Carlsbad Caverns: A Lesson of Imperfect Sustainability

On our way to Hawaii, (flying out of Portland, OR) we decided we wanted to take the opportunity to visit as many National Parks as we could in the two and a half weeks before our flight. Our first stop was Carlsbad Caverns. We tried to get video and take pictures, but there was just no way to properly capture the magnificence of that cave. Between me and my son, we got over 1200 pictures and a few hours of video. Still, it just seems that any video or gallery we try could never do the cavern justice. However towards the end of the tour I spotted a sign that summarized what Plastic Free Sea is trying to teach.

The sign said,

An Imperfect Balance”

“People have impacted the cavern since it’s discovery. An excellent idea to blast a tunnel through this wall for automobile tours never came to light. But the alternative, an elevator shaft, caused the cavern to dry out. Airlocks installed in the 1970’s rebalanced the cavern’s natural humidity. Building atop the cavern system has also caused problems. A recent renovation addressed groundwater contamination from deteriorating sewer lines among other concerns.”

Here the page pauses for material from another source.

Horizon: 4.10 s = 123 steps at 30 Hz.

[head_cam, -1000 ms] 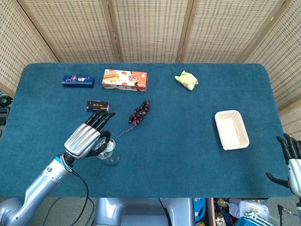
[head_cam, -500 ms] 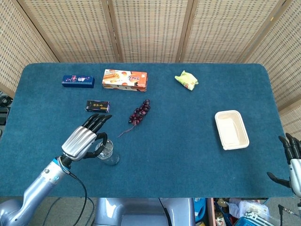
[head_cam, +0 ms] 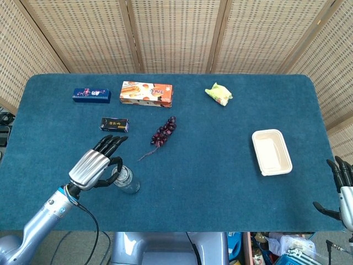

In the early 1900’s, a conservationist named Stephen Tyng Mather campaigned to create the National Park Service, which he was appointed to lead in 1917. In 1923, Carlsbad Caverns was established as a National Monument.

Conservation is a tricky business that requires balance. On one hand, you have to share the beautiful wonders with the world to give a place value and create revenue for conservation efforts. In north San Antonio, Texas, a subdivision was build on top of a cave system because people didn’t see the value of preserving the cave that was home to endangered bats. Commercial progress rarely respects natural beauty unless someone finds a way to make money with proper stewardship, which typically requires tourism. On the other hand, more people means more impact on the very thing your trying to save.